Car avant de combattre une peur, encore
faut-il savoir de quoi l’on a réellement peur.
Comment arrêter de s’auto-saboter quand on a peur de réussir ?
Identifier ses blocages est une première
étape. Mais comprendre que l’on peut avoir peur de réussir ne suffit pas
toujours à changer ses habitudes.
Le but n’est pas de faire disparaître toute
peur avant d’agir. Il s’agit plutôt d’apprendre à avancer malgré elle.
Identifiez ce qui vous fait réellement peur
Commencez par une question simple :
« Si je réussis vraiment, qu’est-ce qui
pourrait changer dans ma vie ? »
La réponse peut surprendre.
Vous pouvez avoir peur de décevoir, de devoir
travailler davantage, d’être davantage exposé ou simplement de ne plus pouvoir
revenir à votre ancienne situation.
Mettre des mots précis sur cette inquiétude
permet déjà de sortir du vague « je n’y arrive pas ».
Arrêtez d’attendre de vous sentir parfaitement prêt
Il est tentant de vouloir tout maîtriser avant
de se lancer.
Mais attendre d’avoir toutes les compétences,
toutes les réponses et une confiance absolue peut devenir une manière de
repousser indéfiniment le passage à l’action.

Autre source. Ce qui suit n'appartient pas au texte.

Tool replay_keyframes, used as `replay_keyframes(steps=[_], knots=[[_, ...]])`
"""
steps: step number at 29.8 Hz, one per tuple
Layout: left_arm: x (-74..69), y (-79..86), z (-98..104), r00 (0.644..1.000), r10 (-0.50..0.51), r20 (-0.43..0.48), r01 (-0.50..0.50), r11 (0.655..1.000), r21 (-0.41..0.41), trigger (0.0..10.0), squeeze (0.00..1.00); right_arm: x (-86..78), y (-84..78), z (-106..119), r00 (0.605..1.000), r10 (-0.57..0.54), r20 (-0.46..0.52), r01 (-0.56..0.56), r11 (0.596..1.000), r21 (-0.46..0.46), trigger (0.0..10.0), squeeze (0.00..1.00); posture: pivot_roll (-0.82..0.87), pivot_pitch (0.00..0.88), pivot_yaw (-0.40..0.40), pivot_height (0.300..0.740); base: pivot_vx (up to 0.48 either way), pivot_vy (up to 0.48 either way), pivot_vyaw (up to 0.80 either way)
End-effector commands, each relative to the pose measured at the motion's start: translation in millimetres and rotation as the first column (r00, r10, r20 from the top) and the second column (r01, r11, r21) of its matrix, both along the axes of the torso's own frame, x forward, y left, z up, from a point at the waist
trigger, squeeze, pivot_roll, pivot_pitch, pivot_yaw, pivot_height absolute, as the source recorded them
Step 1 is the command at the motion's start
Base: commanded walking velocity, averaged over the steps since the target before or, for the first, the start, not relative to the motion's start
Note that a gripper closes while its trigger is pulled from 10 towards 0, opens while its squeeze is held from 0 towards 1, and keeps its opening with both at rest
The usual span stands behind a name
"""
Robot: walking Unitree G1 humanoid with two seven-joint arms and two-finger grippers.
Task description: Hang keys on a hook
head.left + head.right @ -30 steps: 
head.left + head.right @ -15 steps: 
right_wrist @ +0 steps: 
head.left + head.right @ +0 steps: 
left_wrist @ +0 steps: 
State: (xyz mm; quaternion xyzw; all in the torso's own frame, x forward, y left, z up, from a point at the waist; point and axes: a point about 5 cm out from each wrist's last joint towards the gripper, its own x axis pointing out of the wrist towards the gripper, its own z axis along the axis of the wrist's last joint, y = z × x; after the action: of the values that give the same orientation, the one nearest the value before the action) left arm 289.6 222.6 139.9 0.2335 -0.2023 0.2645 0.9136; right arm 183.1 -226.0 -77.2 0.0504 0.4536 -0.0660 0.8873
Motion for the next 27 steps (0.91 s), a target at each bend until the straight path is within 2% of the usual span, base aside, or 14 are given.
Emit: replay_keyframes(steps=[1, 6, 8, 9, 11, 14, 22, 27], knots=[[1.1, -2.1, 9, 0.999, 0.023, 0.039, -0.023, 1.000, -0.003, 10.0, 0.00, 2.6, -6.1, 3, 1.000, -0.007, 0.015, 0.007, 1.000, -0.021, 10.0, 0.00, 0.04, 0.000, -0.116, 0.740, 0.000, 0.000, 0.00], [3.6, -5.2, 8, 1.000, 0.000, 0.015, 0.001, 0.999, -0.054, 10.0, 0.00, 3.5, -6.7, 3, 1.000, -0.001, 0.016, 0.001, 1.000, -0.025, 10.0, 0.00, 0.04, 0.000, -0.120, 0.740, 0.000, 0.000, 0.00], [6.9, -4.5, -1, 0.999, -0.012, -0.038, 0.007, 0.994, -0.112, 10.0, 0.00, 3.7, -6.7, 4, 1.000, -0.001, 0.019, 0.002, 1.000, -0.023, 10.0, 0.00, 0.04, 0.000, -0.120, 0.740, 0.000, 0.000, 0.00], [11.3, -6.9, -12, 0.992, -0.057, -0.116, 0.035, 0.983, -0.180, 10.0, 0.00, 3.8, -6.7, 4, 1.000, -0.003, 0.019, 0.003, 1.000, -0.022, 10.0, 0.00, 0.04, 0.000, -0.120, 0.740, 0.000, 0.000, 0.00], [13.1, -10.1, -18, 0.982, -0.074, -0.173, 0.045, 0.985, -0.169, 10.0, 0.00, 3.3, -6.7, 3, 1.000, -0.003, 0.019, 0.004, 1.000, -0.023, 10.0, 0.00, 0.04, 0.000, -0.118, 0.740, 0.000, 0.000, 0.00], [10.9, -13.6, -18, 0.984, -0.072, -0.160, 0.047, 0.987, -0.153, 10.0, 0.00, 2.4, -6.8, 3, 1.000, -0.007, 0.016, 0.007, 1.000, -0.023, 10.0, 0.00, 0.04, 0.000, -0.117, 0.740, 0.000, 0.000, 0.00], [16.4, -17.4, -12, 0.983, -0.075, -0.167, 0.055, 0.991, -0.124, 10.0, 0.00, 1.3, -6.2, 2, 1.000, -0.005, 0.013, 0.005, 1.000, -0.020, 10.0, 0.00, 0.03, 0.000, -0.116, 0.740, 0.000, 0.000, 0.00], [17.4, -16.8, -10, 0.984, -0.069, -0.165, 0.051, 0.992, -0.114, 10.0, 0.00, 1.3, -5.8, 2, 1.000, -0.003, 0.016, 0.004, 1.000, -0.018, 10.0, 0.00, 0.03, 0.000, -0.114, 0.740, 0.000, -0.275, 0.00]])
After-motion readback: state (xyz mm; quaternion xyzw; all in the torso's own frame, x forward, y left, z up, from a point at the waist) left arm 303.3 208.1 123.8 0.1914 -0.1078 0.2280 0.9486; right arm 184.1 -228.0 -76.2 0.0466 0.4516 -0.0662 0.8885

Commencez avec ce que vous avez aujourd’hui.
Améliorez ensuite.
La confiance ne précède pas toujours l’action.
Elle peut aussi se construire grâce à elle.
Découpez vos objectifs
Un grand objectif peut rapidement devenir
intimidant.
Au lieu de penser uniquement au résultat
final, concentrez-vous sur la prochaine étape concrète : envoyer ce dossier,
publier ce contenu, appeler ce client, terminer cette formation ou consacrer
une heure à votre projet.
Chaque petite avancée réduit la distance entre
l’intention et l’action.
Acceptez de ne pas tout contrôler
La réussite ne garantit pas que tout se
passera comme prévu.
Vous pouvez progresser et rencontrer de
nouvelles difficultés. Vous pouvez obtenir une opportunité et découvrir ensuite
que vous devez encore apprendre.
Accepter cette réalité permet de ne plus
considérer chaque erreur comme une preuve que l’on n’est pas à la hauteur.

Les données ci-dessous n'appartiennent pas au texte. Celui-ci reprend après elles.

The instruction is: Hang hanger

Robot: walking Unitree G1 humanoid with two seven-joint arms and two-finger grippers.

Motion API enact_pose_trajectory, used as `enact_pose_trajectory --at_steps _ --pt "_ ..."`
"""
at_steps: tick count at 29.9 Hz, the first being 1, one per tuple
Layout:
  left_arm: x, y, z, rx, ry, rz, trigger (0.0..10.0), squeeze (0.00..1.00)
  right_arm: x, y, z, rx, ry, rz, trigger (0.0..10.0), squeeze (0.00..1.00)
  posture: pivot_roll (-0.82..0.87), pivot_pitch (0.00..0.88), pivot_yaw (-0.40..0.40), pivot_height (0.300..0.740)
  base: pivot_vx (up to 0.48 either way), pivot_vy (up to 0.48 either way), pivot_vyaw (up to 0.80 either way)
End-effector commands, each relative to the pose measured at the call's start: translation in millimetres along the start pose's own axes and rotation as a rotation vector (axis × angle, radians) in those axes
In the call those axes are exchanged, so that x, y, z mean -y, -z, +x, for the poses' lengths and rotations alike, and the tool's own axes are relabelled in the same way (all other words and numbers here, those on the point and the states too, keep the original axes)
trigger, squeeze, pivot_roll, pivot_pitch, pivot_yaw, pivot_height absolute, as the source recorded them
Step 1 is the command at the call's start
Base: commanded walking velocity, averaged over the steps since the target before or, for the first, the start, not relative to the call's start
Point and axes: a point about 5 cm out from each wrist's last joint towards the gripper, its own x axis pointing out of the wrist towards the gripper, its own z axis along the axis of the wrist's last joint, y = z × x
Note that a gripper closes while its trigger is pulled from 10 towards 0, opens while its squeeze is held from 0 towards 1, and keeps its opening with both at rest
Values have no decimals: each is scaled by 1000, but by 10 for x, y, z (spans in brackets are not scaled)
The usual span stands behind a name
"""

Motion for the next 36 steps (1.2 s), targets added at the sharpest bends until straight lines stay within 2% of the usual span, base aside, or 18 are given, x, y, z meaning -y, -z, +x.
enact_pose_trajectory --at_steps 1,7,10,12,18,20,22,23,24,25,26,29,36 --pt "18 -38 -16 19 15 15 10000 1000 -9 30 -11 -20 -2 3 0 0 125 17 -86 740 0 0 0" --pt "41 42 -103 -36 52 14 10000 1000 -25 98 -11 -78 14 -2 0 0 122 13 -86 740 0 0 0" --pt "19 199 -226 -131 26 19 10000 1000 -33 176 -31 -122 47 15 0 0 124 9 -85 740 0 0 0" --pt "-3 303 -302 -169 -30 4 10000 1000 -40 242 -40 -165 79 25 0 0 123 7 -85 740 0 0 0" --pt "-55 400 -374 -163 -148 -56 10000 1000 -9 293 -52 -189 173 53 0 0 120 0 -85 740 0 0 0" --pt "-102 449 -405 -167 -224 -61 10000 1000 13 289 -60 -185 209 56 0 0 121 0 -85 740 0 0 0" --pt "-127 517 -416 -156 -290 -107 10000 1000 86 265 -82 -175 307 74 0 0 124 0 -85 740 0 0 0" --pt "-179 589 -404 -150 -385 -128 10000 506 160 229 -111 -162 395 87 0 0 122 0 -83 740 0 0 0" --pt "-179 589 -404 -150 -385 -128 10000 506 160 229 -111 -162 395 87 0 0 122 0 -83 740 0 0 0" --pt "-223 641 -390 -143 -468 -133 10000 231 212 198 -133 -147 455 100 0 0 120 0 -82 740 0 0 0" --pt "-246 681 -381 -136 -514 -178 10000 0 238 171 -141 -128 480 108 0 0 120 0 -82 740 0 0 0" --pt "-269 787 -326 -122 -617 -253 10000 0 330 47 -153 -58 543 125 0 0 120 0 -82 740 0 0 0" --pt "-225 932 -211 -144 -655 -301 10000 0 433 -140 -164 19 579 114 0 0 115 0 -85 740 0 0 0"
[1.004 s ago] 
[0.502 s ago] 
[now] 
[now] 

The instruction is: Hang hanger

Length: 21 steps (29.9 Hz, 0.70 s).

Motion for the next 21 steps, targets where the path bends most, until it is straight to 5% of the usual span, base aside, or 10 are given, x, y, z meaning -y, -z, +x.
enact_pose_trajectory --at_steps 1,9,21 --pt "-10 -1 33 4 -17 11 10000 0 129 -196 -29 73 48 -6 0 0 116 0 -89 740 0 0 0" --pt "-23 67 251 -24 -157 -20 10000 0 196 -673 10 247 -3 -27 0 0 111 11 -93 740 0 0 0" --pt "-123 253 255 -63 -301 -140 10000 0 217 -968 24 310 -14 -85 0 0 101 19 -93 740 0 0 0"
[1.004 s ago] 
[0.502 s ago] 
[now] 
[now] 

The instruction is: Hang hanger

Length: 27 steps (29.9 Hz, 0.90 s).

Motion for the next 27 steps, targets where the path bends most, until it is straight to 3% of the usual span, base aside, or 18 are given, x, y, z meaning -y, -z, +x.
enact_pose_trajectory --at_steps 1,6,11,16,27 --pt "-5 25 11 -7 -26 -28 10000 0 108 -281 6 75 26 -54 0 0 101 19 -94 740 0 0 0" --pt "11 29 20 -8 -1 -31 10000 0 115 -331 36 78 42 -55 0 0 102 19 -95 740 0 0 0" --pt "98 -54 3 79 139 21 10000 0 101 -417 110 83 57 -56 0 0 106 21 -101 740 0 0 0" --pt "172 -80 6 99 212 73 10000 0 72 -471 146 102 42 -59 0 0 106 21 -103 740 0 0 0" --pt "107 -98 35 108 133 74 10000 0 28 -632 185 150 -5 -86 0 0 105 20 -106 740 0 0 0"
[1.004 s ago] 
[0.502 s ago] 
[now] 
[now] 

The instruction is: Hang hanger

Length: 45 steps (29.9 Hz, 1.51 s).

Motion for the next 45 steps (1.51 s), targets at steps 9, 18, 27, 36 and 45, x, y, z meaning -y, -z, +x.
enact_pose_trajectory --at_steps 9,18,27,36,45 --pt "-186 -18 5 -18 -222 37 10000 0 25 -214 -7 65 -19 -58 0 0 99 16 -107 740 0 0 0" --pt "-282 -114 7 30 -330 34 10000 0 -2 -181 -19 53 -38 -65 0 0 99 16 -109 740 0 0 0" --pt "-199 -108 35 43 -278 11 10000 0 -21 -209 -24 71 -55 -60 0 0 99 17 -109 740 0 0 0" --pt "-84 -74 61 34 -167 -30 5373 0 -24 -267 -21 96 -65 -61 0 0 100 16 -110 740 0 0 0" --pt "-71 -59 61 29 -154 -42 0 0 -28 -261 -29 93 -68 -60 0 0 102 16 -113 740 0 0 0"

Faites attention aux excuses qui se répètent
Une excuse ponctuelle n’est pas forcément un
problème.
Mais si vous utilisez toujours le même
argument dès qu’une véritable opportunité se présente, prenez quelques minutes
pour l’examiner.
Est-ce réellement un obstacle ou une manière
de rester dans une situation confortable ?
Cette question peut être inconfortable, mais
elle permet parfois de repérer un mécanisme d’auto-sabotage.

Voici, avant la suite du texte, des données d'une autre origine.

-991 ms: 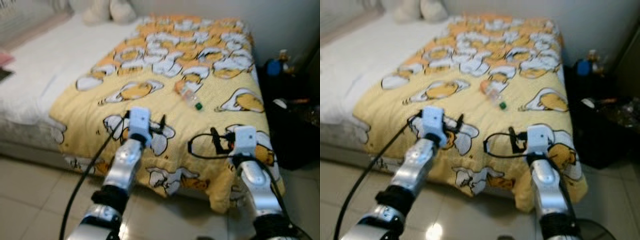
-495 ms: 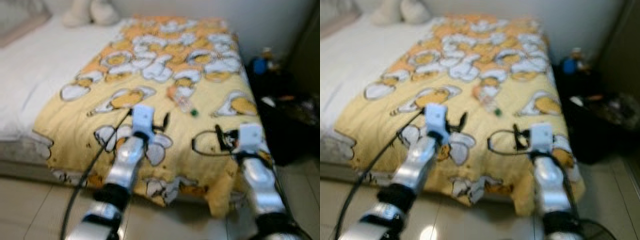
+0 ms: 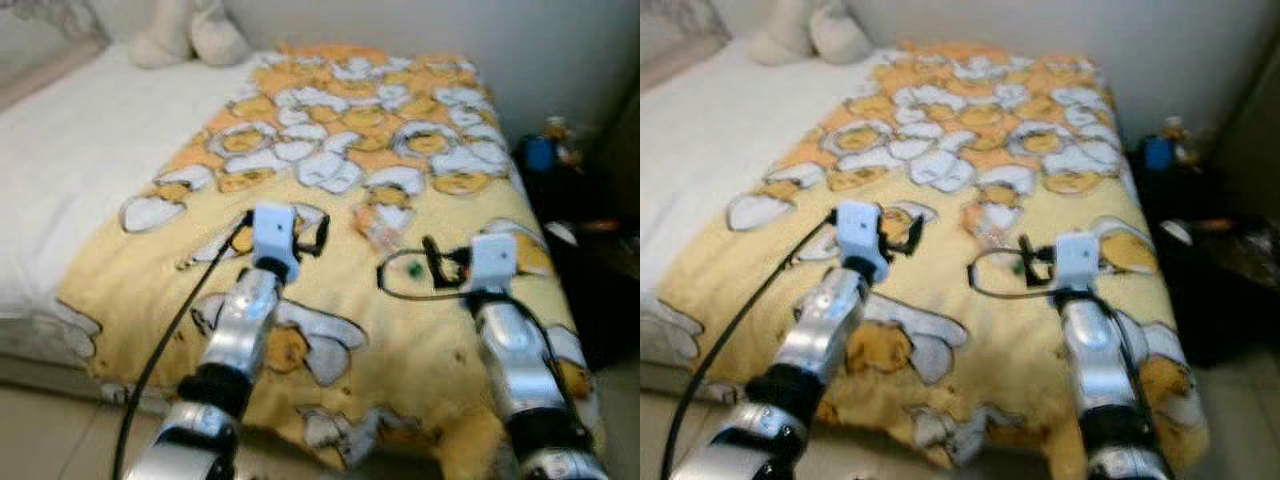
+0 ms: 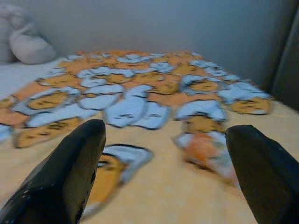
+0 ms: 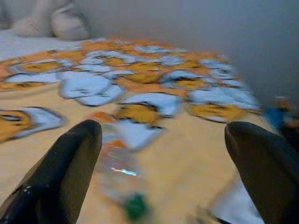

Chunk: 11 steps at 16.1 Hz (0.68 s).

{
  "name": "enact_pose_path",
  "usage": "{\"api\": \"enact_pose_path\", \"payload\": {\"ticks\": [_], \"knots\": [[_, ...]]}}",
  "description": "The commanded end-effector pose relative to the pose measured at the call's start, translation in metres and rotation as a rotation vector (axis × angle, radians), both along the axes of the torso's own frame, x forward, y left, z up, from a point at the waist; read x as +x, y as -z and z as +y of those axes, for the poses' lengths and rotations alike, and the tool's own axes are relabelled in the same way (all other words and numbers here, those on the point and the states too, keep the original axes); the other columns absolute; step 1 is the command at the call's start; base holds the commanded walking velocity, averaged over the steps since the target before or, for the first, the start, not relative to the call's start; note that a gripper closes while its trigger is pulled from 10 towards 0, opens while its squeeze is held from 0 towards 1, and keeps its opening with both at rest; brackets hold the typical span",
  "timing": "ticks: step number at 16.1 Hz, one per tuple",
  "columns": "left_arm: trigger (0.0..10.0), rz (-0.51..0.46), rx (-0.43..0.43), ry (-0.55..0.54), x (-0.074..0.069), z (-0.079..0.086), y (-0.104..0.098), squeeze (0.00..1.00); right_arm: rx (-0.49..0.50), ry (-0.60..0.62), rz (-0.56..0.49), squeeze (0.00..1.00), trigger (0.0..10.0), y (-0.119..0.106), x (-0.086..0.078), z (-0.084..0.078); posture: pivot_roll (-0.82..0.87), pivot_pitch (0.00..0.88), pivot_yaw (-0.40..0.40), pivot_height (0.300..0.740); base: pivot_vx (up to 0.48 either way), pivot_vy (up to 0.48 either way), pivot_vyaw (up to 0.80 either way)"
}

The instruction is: Clean up the room

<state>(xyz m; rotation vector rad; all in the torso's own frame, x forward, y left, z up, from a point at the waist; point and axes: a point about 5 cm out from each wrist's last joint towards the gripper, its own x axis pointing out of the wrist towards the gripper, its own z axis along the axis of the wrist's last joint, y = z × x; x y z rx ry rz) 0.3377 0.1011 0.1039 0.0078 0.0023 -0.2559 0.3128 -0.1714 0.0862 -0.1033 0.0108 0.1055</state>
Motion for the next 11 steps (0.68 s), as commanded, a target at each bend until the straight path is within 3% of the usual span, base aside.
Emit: {"api": "enact_pose_path", "payload": {"ticks": [1,3,5,6,8,11], "knots": [[10.0,-0.007,0.003,0.000,0.002,-0.001,-0.004,0.00,-0.004,0.013,-0.027,0.00,10.0,-0.011,0.005,-0.008,-0.17,0.000,0.058,0.740,0.480,0.000,0.00],[10.0,0.002,0.051,0.024,0.004,0.001,-0.006,0.00,-0.029,0.021,-0.002,0.00,10.0,-0.028,0.025,-0.016,-0.16,0.000,0.061,0.740,0.469,0.000,0.00],[10.0,-0.003,0.120,0.198,0.008,0.004,-0.022,0.00,-0.077,0.004,0.097,0.00,10.0,-0.045,0.055,-0.028,-0.14,0.000,0.072,0.740,0.000,0.000,0.00],[10.0,-0.002,0.161,0.286,0.006,0.005,-0.028,0.00,-0.065,-0.008,0.123,0.00,10.0,-0.048,0.059,-0.029,-0.12,0.000,0.074,0.740,0.000,0.000,0.00],[10.0,0.039,0.341,0.670,-0.017,0.014,-0.038,0.00,-0.054,-0.065,0.252,0.00,10.0,-0.039,0.063,-0.029,-0.08,0.000,0.077,0.740,0.000,0.000,0.00],[10.0,0.089,0.383,0.855,-0.047,0.026,-0.053,0.00,-0.074,-0.066,0.326,0.00,10.0,-0.029,0.064,-0.027,-0.02,0.055,0.109,0.740,0.000,0.000,0.00]]}}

Ne confondez pas peur et incapacité
Avoir peur avant une grande étape ne signifie pas que vous êtes incapable de la franchir. Vous pouvez être inquiet et compétent. Vous pouvez douter et continuer. Vous pouvez ne pas vous sentir prêt et pourtant apprendre en chemin.
L’objectif n’est donc pas de devenir quelqu’un qui n’a plus peur. C’est de ne plus laisser systématiquement la peur décider à votre place. Vous avez peut-être moins peur de réussir que de changer
On imagine souvent que seules les personnes
qui doutent de leurs capacités ont peur d’avancer. Pourtant, l’ambition et la
peur peuvent parfaitement coexister.
Vous pouvez avoir de grands projets et, malgré
tout, hésiter lorsque l’occasion de les réaliser se présente. Vous pouvez
vouloir évoluer tout en redoutant les responsabilités, le regard des autres ou
les changements qui accompagneront cette évolution.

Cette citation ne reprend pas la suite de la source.